» Work instructions: Print the listing exactly as it stands. Skip every picture.

» Collected material:
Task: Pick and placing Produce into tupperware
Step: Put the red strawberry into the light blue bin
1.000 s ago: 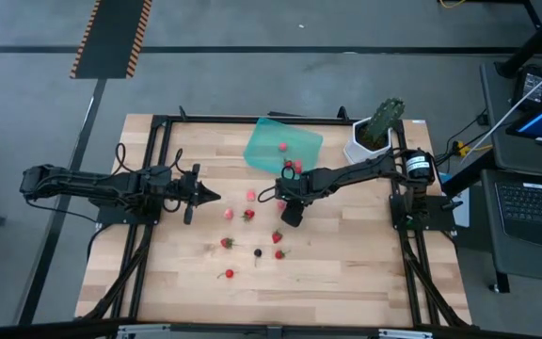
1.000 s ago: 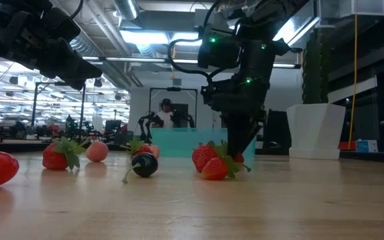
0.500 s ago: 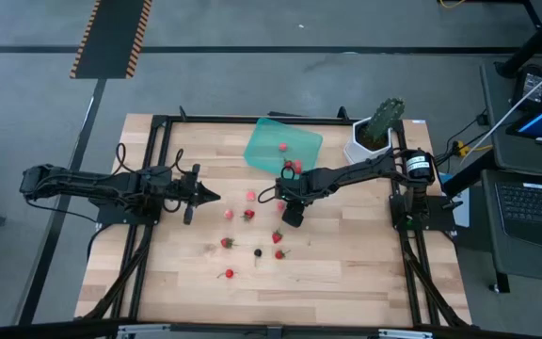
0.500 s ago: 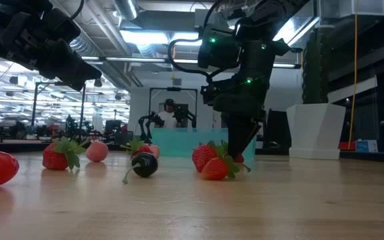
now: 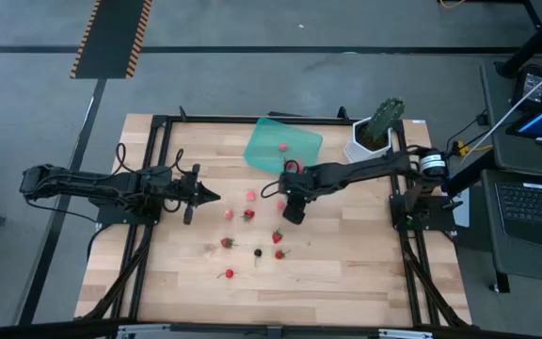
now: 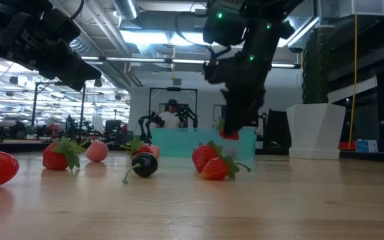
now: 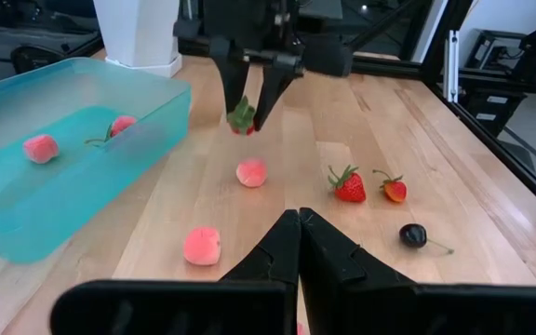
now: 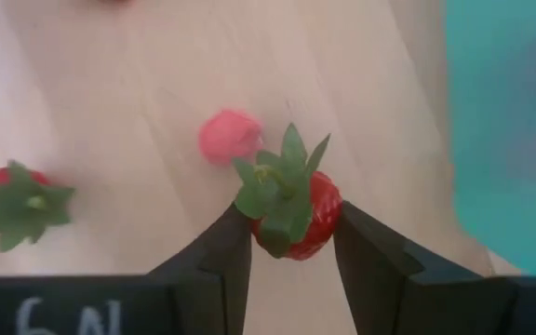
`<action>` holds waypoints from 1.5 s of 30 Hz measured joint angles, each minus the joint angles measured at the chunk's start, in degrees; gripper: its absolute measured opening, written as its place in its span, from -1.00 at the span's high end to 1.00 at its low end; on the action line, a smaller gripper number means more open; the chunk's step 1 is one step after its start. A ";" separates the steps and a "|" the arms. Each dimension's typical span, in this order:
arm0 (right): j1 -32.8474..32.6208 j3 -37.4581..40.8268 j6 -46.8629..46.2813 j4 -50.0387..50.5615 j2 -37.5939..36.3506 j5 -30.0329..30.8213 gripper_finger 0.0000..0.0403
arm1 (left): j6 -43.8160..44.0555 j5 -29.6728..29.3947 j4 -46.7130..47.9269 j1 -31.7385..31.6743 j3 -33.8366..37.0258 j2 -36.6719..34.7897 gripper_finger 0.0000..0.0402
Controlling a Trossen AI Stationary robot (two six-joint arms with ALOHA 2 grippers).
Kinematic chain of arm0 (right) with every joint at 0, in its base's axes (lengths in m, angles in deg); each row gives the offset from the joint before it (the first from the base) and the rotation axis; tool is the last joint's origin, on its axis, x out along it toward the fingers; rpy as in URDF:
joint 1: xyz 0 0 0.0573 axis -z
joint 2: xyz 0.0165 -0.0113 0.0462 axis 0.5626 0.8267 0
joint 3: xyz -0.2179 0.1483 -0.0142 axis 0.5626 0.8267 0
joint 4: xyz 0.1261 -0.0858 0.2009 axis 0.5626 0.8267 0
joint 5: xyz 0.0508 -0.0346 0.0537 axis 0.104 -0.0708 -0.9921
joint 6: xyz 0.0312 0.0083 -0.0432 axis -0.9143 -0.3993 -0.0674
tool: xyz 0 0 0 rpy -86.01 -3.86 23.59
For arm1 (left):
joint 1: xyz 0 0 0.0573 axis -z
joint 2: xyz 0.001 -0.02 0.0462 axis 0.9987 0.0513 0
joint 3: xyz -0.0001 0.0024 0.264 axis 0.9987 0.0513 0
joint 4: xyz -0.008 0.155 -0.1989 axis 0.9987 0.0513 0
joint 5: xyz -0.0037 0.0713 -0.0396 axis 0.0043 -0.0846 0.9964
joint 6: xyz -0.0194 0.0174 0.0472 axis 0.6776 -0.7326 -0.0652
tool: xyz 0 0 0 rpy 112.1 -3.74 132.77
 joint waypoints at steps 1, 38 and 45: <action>-0.02 -0.01 0.00 0.29 -0.61 0.02 0.35 | -0.02 -0.02 0.00 0.00 0.00 0.00 1.00; -5.69 42.82 -2.77 -52.19 -34.70 6.80 0.35 | -1.40 -0.33 -0.17 -0.01 0.00 0.00 1.00; -5.69 47.19 2.15 -63.75 -34.60 6.78 0.35 | -1.29 -0.30 -0.17 -0.02 -0.02 -0.02 1.00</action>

» Answer to this exercise:
Task: Pick and placing Produce into tupperware
Step: Put the red strawberry into the light blue bin
1.000 s ago: 
1.000 s ago: 
0.500 s ago: 
0.500 s ago: 
now: 
now: 
now: 
now: 
`<action>` holds waypoints from 1.5 s of 30 Hz measured joint angles, each minus the joint angles measured at the chunk's start, in degrees; gripper: its absolute measured opening, written as its place in its span, from -1.00 at the span's high end to 1.00 at its low end; on the action line, a smaller gripper number means more open; the chunk's step 1 is one step after its start. A ";" separates the steps and a "|" the arms. Each dimension's typical span, in this order:
arm0 (right): j1 -32.8474..32.6208 j3 -37.4581..40.8268 j6 -46.8629..46.2813 j4 -50.0387..50.5615 j2 -37.5939..36.3506 j5 -30.0329..30.8213 gripper_finger 0.0000..0.0403
arm1 (left): j6 -43.8160..44.0555 j5 -29.6728..29.3947 j4 -46.7130..47.9269 j1 -31.7385..31.6743 j3 -33.8366..37.0258 j2 -36.6719..34.7897 gripper_finger 0.0000..0.0402
Controlling a Trossen AI Stationary robot (two six-joint arms with ALOHA 2 grippers).
Kinematic chain of arm0 (right) with every joint at 0, in its base's axes (lengths in m, angles in deg); each row gives the offset from the joint before it (the first from the base) and the rotation axis; tool is the last joint's origin, on its axis, x out along it toward the fingers; rpy as in URDF:
joint 1: xyz 0 0 0.0573 axis -z
joint 2: xyz 0.0165 -0.0113 0.0462 axis 0.5626 0.8267 0
joint 3: xyz -0.2179 0.1483 -0.0142 axis 0.5626 0.8267 0
joint 4: xyz 0.1261 -0.0858 0.2009 axis 0.5626 0.8267 0
joint 5: xyz 0.0508 -0.0346 0.0537 axis 0.104 -0.0708 -0.9921
joint 6: xyz 0.0312 0.0083 -0.0432 axis -0.9143 -0.3993 -0.0674
tool: xyz 0 0 0 rpy -86.01 -3.86 23.59
For arm1 (left):
joint 1: xyz 0 0 0.0573 axis -z
joint 2: xyz 0.001 -0.02 0.0462 axis 0.9987 0.0513 0
joint 3: xyz -0.0001 0.0024 0.264 axis 0.9987 0.0513 0
joint 4: xyz -0.008 0.155 -0.1989 axis 0.9987 0.0513 0
joint 5: xyz -0.0037 0.0713 -0.0396 axis 0.0043 -0.0846 0.9964
joint 6: xyz -0.0194 0.0174 0.0472 axis 0.6776 -0.7326 -0.0652
tool: xyz 0 0 0 rpy 112.1 -3.74 132.77
 joint waypoints at steps 1, 38 and 45: <action>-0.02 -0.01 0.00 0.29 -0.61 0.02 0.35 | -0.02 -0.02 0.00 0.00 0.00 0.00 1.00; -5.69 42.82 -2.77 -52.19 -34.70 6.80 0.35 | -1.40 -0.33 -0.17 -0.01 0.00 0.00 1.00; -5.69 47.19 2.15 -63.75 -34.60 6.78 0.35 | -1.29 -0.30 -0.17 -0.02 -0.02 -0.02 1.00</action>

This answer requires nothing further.